21 November 2013

Canvey Island Concrete

Just five miles east to west, three miles north to south, and of seven square miles, Canvey Island, in the Thames estuary, feels like a world of its own. The low-lying land is criss-crossed by creeks, and accessed by means of one of two bridges.

































Settled since the Roman period, Canvey was first protected from the sea in the 1620s, the reclamation work, which conjoined a number of smaller islands, possibly undertaken by the Dutch engineer Cornelius Vermuyden. The island was largely agricultural until the twentieth century, but in the 1930s became popular with Londoners wanting to take the air.

































The International style Labworth Café, of reinforced concrete, was opened in 1933. This is the only building in the world designed solely by the famous engineer Ove Arup, who modelled it upon the bridge of RMS Queen Mary. Originally called the Canvey Island Café, this became known by the word "Labworth" painted in large letters on the inland side, the building constructed as it was on the Labworth Estate.



Canvey was inundated in 1953 by the North Sea flood, which claimed 58 lives, and between 1973 and 1982 gained 15 miles of upgraded and massive sea walls, running around 75% of the island. Construction of these buried the supporting piles of the Labworth, reducing it to two storeys.



The building only narrowly escaped demolition, but found a new lease of life in the late 1990s, having been Grade II listed in 1996. In 2001 the building was altered again, decidedly for the worse, when the shelters that had formed its wings, which originally had ship-like railings atop them, were enclosed.

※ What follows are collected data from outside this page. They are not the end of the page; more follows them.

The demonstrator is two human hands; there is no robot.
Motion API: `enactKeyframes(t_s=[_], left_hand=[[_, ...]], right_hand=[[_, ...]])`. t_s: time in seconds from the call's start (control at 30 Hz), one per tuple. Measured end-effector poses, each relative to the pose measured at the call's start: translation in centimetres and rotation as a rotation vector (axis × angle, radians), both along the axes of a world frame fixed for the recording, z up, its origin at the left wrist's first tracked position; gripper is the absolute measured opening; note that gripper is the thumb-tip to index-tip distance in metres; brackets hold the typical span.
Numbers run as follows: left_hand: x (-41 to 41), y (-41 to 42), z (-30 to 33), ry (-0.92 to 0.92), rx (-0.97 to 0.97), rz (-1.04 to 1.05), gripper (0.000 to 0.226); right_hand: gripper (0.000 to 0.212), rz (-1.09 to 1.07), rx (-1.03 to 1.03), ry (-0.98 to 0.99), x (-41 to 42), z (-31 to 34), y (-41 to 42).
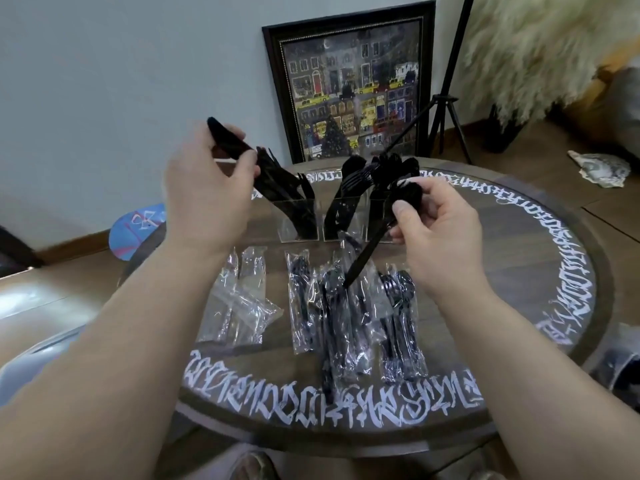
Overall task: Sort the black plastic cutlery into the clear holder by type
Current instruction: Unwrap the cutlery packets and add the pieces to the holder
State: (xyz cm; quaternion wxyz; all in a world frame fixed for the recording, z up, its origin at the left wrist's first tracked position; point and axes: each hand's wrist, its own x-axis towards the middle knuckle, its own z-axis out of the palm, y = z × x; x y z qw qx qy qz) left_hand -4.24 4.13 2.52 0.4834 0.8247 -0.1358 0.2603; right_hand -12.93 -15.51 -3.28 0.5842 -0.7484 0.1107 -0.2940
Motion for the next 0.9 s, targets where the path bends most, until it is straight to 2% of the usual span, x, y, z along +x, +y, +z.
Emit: enactKeyframes(t_s=[0.1, 0.23, 0.43, 0.5, 0.6, 0.63, 0.7, 0.8, 0.9], left_hand=[[1.9, -0.5, 0.5, -0.004, 0.116, 0.018, 0.014], [3.5, -1.5, -1.2, 0.147, 0.308, -0.014, 0.025], [4.4, -2.0, -3.3, 0.217, 0.52, 0.014, 0.018], [4.5, -2.2, -4.0, 0.186, 0.511, 0.033, 0.029], [3.5, -2.4, -4.5, 0.091, 0.325, 0.044, 0.053], [2.9, -2.7, -4.5, 0.035, 0.289, 0.007, 0.051], [1.6, -3.7, -4.4, -0.026, 0.337, -0.133, 0.036], [0.3, -5.7, -4.2, 0.053, 0.405, -0.381, 0.022], [0.1, -7.1, -4.2, 0.158, 0.33, -0.491, 0.016]], right_hand=[[0.033, -0.003, -0.004, -0.002, 0.5, 0.2, 0.3], [0.035, -0.016, -0.015, -0.009, 1.0, 0.0, 0.3], [0.032, -0.014, -0.04, -0.022, 1.7, -0.8, -0.2], [0.029, -0.015, -0.048, -0.022, 2.0, -1.1, -0.4], [0.025, -0.009, -0.075, 0.002, 2.4, -1.3, -0.7], [0.023, -0.008, -0.078, 0.01, 2.5, -1.4, -0.7], [0.022, 0.003, -0.072, 0.017, 2.8, -1.6, -0.9], [0.021, 0.034, -0.071, 0.03, 3.1, -1.8, -1.0], [0.021, 0.068, -0.066, 0.044, 3.2, -1.9, -1.2]])
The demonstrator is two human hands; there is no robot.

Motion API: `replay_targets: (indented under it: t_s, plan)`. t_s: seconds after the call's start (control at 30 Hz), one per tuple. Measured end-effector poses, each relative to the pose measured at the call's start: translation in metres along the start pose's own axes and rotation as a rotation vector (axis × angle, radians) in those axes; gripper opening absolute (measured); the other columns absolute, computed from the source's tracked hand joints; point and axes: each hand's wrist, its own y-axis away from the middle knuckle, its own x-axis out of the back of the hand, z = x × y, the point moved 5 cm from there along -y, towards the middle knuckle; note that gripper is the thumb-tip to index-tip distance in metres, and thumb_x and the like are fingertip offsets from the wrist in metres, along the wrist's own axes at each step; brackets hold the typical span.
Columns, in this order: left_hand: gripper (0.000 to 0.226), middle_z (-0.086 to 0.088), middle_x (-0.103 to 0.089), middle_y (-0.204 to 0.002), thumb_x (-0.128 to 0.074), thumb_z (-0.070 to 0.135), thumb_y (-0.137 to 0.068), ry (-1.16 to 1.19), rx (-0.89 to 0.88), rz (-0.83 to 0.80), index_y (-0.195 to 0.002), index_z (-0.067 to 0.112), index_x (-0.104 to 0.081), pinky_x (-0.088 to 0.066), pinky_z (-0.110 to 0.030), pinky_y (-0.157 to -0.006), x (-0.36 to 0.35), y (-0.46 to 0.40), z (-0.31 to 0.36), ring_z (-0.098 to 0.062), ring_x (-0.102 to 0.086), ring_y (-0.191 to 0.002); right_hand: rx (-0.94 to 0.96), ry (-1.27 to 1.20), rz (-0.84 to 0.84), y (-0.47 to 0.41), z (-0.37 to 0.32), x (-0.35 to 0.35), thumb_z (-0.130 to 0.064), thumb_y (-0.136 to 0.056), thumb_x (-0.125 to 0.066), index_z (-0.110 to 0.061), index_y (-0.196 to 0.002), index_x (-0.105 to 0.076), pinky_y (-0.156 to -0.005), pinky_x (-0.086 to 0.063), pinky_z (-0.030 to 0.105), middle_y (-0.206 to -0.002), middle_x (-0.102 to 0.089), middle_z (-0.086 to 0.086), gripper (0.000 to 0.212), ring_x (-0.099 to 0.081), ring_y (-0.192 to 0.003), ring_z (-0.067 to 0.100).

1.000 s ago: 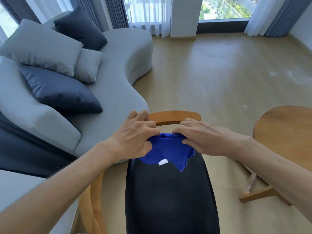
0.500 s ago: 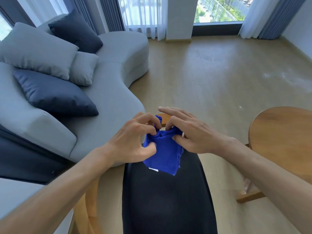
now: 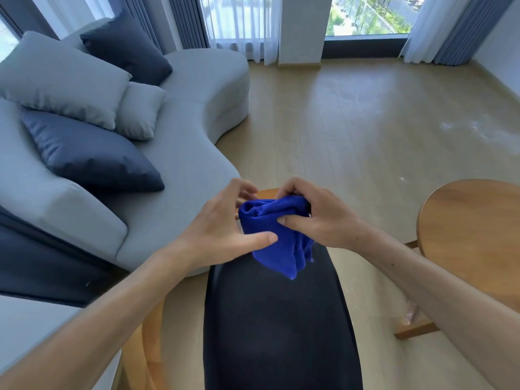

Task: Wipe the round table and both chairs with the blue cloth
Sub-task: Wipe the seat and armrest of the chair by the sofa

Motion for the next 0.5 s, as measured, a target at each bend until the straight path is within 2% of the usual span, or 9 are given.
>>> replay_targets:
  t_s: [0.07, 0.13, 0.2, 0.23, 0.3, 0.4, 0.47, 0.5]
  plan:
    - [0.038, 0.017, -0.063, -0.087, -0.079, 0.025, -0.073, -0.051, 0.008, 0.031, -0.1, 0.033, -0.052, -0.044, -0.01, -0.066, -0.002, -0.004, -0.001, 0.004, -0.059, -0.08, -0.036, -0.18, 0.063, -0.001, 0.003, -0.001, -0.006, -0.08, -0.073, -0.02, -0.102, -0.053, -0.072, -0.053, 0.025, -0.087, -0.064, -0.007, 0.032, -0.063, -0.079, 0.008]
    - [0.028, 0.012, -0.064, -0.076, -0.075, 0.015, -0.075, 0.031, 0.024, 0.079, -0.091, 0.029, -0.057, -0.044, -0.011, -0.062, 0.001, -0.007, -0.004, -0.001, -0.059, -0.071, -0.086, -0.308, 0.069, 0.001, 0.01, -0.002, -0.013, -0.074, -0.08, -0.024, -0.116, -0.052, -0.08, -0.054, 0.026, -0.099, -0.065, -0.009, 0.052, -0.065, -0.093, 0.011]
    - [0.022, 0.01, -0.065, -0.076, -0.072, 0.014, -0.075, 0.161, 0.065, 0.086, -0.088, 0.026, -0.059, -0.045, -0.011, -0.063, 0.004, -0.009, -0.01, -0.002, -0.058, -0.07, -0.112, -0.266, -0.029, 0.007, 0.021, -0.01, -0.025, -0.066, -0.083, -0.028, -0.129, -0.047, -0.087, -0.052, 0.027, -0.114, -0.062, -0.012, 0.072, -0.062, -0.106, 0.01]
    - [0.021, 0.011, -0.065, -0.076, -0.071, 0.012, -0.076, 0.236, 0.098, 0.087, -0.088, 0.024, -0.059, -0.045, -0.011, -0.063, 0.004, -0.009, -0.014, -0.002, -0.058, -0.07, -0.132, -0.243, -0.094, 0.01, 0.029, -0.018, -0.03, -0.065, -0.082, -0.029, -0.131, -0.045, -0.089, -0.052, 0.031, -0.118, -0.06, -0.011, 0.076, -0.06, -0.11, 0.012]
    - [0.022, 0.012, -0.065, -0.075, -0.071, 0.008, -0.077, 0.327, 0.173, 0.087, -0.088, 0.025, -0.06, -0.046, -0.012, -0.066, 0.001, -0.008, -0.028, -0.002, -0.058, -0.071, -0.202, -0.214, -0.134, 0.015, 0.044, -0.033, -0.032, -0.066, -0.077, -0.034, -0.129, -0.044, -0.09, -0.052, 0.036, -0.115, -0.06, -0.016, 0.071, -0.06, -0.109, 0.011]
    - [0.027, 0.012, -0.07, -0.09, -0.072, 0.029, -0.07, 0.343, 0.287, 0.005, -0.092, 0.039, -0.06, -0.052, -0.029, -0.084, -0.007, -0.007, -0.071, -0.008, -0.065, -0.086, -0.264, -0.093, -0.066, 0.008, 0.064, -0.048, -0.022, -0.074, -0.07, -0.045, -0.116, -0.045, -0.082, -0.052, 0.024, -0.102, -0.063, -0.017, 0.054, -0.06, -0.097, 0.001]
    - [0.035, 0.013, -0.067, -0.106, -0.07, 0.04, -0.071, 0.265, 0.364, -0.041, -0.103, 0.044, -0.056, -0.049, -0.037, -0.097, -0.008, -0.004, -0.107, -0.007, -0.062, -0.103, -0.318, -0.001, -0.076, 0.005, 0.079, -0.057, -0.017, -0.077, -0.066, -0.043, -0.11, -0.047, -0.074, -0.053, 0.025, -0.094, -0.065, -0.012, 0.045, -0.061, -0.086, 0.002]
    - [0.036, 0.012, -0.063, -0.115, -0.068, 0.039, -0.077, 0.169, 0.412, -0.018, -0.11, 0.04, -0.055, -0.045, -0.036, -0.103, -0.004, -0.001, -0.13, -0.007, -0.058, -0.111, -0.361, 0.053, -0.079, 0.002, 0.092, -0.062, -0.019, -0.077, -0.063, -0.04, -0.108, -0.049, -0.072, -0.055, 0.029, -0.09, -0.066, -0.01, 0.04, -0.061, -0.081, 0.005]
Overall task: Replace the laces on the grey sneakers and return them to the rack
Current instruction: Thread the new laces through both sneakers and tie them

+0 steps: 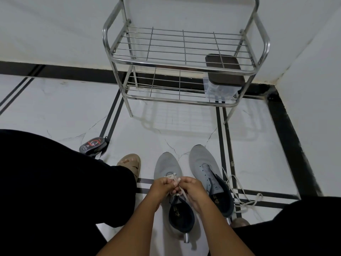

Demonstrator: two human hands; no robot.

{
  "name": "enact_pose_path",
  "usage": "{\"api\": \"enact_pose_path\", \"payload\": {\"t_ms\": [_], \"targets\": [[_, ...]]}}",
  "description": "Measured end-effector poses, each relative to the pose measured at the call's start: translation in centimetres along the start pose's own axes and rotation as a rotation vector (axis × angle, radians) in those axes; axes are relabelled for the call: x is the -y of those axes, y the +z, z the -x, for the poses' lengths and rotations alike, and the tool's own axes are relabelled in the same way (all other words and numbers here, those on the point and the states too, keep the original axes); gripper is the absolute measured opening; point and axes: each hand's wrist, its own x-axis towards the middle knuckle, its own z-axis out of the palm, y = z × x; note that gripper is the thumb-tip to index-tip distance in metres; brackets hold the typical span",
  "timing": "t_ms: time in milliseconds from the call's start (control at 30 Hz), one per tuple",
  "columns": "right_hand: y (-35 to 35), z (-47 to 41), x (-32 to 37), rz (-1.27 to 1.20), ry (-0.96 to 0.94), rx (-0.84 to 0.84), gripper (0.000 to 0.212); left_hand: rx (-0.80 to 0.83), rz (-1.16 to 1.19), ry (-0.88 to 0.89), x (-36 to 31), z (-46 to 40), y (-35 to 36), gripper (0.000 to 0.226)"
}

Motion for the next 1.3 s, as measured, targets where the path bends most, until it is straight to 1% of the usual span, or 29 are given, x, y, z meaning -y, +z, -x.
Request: {"api": "enact_pose_path", "payload": {"t_ms": [100, 167, 200, 267, 333, 400, 433, 467, 500, 567, 667, 700, 767, 833, 900, 933, 1000, 1067, 1133, 1200, 1233, 1300], "targets": [[-0.1, 0.0, 0.4, -0.030, 0.035, 0.075, 0.022, -0.043, -0.011, -0.020, 0.2, -0.4, -0.2, 0.026], [-0.1, 0.2, 0.5, -0.034, 0.038, 0.115, 0.021, -0.076, -0.011, -0.023, 0.2, -0.5, -0.2, 0.027], [-0.1, 0.2, 0.4, -0.006, 0.028, 0.109, 0.019, -0.084, -0.028, -0.024, 0.2, -0.5, -0.2, 0.025], [0.2, 0.2, 0.1, 0.039, 0.007, 0.037, 0.019, -0.051, -0.076, -0.040, 0.1, -0.6, 0.0, 0.017], [0.3, 0.0, 0.1, -0.019, 0.027, -0.009, 0.019, -0.007, -0.108, -0.071, -0.1, -0.6, 0.1, 0.007], [0.4, 0.0, 0.5, -0.011, 0.050, 0.039, 0.015, -0.013, -0.123, -0.080, -0.2, -0.6, 0.0, 0.014], [0.3, 0.1, 0.6, 0.110, 0.042, 0.057, 0.011, -0.032, -0.148, -0.071, -0.2, -0.6, 0.0, 0.017], [0.2, 0.1, 1.0, 0.302, 0.005, 0.055, 0.006, -0.058, -0.181, -0.056, -0.2, -0.5, -0.2, 0.018], [0.2, 0.1, 1.2, 0.521, -0.049, 0.035, 0.004, -0.086, -0.207, -0.046, -0.1, -0.5, -0.4, 0.017], [0.2, 0.1, 1.7, 0.884, -0.161, -0.042, 0.011, -0.128, -0.266, -0.033, 0.0, -0.4, -0.4, 0.018], [0.9, 0.4, 1.7, 1.332, -0.311, -0.116, 0.004, -0.151, -0.408, -0.024, -0.1, -0.7, 0.0, 0.020], [1.1, 0.5, 1.2, 1.444, -0.381, -0.139, 0.007, -0.159, -0.439, -0.020, -0.2, -0.7, 0.3, 0.017], [1.4, 0.8, 0.0, 1.531, -0.511, -0.180, 0.009, -0.160, -0.438, -0.017, -0.4, -0.7, 0.6, 0.002], [1.5, 1.1, -0.9, 1.524, -0.574, -0.209, 0.010, -0.101, -0.317, -0.037, -0.6, -0.9, 0.5, 0.019], [1.6, 1.3, -1.1, 1.436, -0.578, -0.227, 0.006, -0.005, -0.164, -0.088, -0.8, -0.9, 0.2, 0.031], [1.6, 1.4, -1.0, 1.366, -0.572, -0.235, 0.003, 0.021, -0.089, -0.127, -0.8, -0.8, 0.1, 0.032], [1.4, 1.4, -0.7, 1.199, -0.537, -0.264, 0.011, 0.041, 0.122, -0.200, -0.4, -0.6, 0.1, 0.027], [1.2, 1.4, -0.6, 1.031, -0.495, -0.283, 0.013, 0.010, 0.344, -0.247, -0.1, -0.6, 0.4, 0.021], [1.2, 1.4, -0.6, 0.874, -0.417, -0.293, 0.013, -0.062, 0.468, -0.325, -0.1, -0.8, 0.6, 0.016], [1.0, 1.3, -0.7, 0.694, -0.314, -0.295, 0.013, -0.118, 0.506, -0.373, -0.1, -1.0, 0.7, 0.013], [0.8, 1.3, -0.8, 0.606, -0.261, -0.300, 0.012, -0.154, 0.504, -0.365, 0.1, -1.3, 0.7, 0.011], [0.2, 1.4, -1.0, 0.448, -0.167, -0.344, 0.010, -0.233, 0.472, -0.337, 0.4, -1.8, 0.2, 0.019]]}}
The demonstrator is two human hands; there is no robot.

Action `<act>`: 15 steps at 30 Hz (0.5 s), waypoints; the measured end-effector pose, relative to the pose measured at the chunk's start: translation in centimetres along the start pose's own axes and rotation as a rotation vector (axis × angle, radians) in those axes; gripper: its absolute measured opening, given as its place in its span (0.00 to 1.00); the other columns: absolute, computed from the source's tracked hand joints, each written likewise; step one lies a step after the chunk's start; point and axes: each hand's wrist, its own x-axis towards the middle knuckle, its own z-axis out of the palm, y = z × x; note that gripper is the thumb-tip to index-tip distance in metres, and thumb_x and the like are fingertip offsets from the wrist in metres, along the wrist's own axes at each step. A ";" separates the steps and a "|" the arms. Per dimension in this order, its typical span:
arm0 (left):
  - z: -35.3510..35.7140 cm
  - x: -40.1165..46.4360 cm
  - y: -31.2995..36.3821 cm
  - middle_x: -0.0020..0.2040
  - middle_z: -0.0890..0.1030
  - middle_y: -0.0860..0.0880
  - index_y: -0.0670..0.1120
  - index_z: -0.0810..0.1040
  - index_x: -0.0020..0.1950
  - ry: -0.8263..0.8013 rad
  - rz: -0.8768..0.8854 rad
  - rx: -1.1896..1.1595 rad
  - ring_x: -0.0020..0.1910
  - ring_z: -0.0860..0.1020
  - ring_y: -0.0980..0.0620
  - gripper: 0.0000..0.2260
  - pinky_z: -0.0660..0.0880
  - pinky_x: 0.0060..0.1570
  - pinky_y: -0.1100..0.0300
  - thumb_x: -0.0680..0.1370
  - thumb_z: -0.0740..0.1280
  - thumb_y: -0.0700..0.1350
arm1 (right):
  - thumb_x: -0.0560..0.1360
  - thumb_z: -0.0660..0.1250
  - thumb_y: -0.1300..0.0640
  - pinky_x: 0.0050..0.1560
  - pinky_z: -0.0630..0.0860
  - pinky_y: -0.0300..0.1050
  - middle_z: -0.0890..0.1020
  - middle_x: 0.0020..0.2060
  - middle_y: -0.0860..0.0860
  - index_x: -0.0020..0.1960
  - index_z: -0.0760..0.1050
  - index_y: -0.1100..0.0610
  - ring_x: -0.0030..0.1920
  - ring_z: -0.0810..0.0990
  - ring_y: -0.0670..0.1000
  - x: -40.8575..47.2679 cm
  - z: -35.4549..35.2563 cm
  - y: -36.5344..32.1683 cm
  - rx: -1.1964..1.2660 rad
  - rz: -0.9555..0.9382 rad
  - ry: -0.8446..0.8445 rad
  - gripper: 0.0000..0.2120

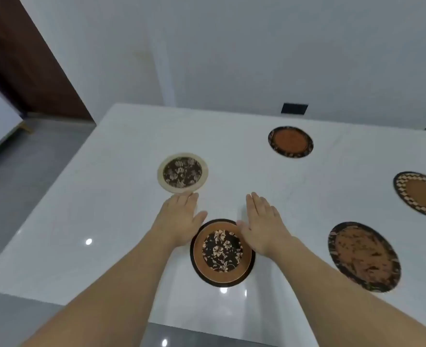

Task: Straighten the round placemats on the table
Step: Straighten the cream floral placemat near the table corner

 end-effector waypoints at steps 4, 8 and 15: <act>7.0 -1.1 -0.3 0.79 0.55 0.49 0.51 0.51 0.79 0.063 0.026 0.068 0.78 0.49 0.47 0.29 0.46 0.76 0.46 0.80 0.45 0.62 | 0.80 0.40 0.41 0.75 0.38 0.55 0.43 0.78 0.54 0.78 0.41 0.56 0.77 0.38 0.53 0.0 7.4 0.5 -0.025 0.077 0.139 0.32; 9.0 -1.0 -0.9 0.77 0.61 0.49 0.52 0.57 0.77 0.196 0.031 0.086 0.77 0.54 0.46 0.27 0.50 0.76 0.43 0.80 0.47 0.62 | 0.80 0.43 0.43 0.75 0.45 0.56 0.57 0.76 0.54 0.76 0.55 0.56 0.77 0.50 0.54 0.5 9.9 1.1 -0.099 0.069 0.326 0.29; 8.6 -1.2 -0.6 0.78 0.61 0.49 0.52 0.59 0.77 0.190 0.030 0.050 0.78 0.53 0.47 0.26 0.47 0.76 0.45 0.80 0.48 0.60 | 0.78 0.52 0.49 0.71 0.59 0.56 0.72 0.63 0.54 0.67 0.68 0.57 0.66 0.67 0.56 0.1 9.6 0.8 -0.007 0.048 0.454 0.21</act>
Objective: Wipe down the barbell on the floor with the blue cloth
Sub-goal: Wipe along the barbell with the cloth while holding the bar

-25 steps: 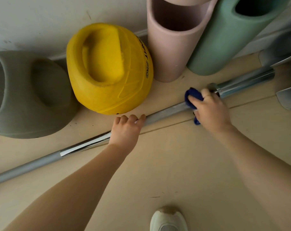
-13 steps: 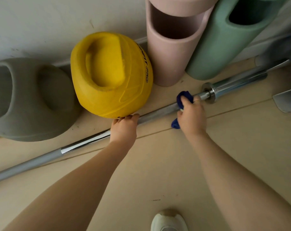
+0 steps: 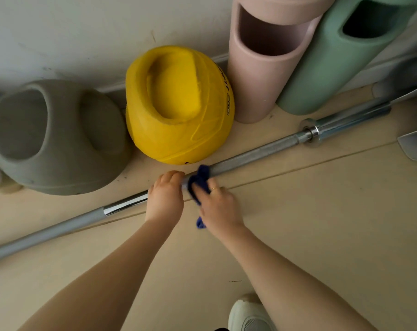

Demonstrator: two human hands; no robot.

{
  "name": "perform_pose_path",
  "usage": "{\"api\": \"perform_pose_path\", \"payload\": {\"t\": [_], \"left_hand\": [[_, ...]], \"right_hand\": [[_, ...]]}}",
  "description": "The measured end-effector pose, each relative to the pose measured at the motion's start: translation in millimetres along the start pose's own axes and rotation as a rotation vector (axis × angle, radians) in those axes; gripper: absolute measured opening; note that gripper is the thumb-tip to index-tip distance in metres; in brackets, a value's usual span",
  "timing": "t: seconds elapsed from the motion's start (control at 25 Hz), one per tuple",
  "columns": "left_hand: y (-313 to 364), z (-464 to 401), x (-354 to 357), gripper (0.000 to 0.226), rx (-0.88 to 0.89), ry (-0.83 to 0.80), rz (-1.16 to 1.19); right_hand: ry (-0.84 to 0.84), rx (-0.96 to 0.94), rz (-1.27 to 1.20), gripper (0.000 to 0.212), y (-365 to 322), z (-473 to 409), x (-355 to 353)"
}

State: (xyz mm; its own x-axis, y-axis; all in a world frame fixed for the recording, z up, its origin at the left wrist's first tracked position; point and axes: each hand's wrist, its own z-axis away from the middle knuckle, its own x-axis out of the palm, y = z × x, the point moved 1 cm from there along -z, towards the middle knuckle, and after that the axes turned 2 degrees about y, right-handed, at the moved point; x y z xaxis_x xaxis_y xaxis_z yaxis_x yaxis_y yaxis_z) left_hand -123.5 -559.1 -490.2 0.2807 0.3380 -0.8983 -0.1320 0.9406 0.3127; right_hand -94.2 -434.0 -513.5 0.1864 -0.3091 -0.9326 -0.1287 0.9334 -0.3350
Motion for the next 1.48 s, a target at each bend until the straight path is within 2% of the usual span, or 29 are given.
{"api": "perform_pose_path", "payload": {"t": [0.04, 0.12, 0.32, 0.4, 0.48, 0.56, 0.6, 0.68, 0.76, 0.8, 0.92, 1.0, 1.12, 1.16, 1.28, 1.32, 1.36, 1.48], "left_hand": [[-6, -2, -2, 0.046, -0.037, 0.013, 0.011], [-17, -2, -3, 0.050, -0.056, -0.005, 0.011], [-28, -5, -5, 0.051, -0.001, -0.038, 0.078], [-30, -4, -8, 0.049, -0.020, -0.054, 0.129], [-36, -3, -11, 0.046, -0.033, -0.088, 0.142], [-42, -3, -12, 0.045, -0.069, -0.115, 0.181], [-44, -3, -14, 0.045, -0.091, -0.124, 0.201], [-43, -3, -18, 0.046, -0.102, -0.146, 0.209], [-40, -1, -21, 0.044, -0.088, -0.153, 0.215], [-39, 0, -24, 0.044, -0.085, -0.156, 0.217], [-42, 3, -27, 0.047, -0.075, -0.163, 0.173], [-45, 6, -27, 0.048, -0.075, -0.187, 0.159], [-45, 8, -24, 0.039, -0.025, -0.178, 0.142], [-43, 7, -22, 0.036, -0.007, -0.165, 0.116], [-33, 3, -17, 0.038, 0.054, -0.173, -0.060], [-29, 4, -16, 0.039, 0.085, -0.166, -0.114], [-26, 7, -13, 0.041, 0.114, -0.150, -0.137], [-23, 10, -6, 0.039, 0.128, -0.152, -0.066]], "right_hand": [[-0.051, -0.068, 0.027, 0.059, -2, 5, 3], [-0.055, -0.035, 0.031, 0.059, 14, 4, 0], [0.089, 0.369, -0.052, 0.056, 28, -9, -12], [0.033, 0.308, -0.005, 0.057, -2, -9, 1], [0.007, 0.104, 0.069, 0.059, -34, -5, 11], [0.053, -0.059, 0.177, 0.055, -31, -9, 10], [0.073, -0.056, 0.198, 0.052, -19, -12, 6], [0.122, 0.094, 0.208, 0.048, -3, -15, -1], [0.095, 0.161, 0.262, 0.044, -21, -15, -2], [0.067, 0.108, 0.277, 0.044, -40, -14, -1], [-0.172, -0.087, 0.147, 0.045, -70, -17, -4], [-0.185, 0.002, 0.148, 0.039, -45, -25, -20], [-0.100, 0.352, 0.124, 0.029, -1, -23, -40], [-0.089, 0.327, 0.146, 0.030, -3, -19, -39], [-0.112, -0.065, 0.247, 0.034, -32, 1, -24], [-0.095, -0.115, 0.259, 0.036, -32, 3, -23], [-0.100, -0.087, 0.259, 0.036, -21, 0, -25], [-0.113, 0.266, 0.237, 0.029, 22, -14, -38]]}}
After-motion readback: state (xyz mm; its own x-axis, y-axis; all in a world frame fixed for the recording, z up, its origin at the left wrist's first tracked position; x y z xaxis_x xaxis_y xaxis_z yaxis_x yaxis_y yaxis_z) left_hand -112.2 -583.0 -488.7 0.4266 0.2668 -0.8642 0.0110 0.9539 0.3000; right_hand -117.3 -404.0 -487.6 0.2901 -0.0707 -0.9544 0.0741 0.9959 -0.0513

During WWII a common weapon against shipping was the magnetic naval mine, often dropped by parachute. Although this was largely a redundant technology by the time of the Cold War, in 1963 the Admiralty built the Degaussing Range Station (below), known locally as the Canvey Loop.



In two loops of thick cable on the bed of the Thames a charge was induced by the magnetism of passing ships' hulls, which charge was detected at the station. Where the readings demanded this, the ships could then be degaussed. The station closed when the new seawall, the steel piles of which would have severed the cables, was constructed, although it was only declassified in 1993 - the equipment remains partially secret.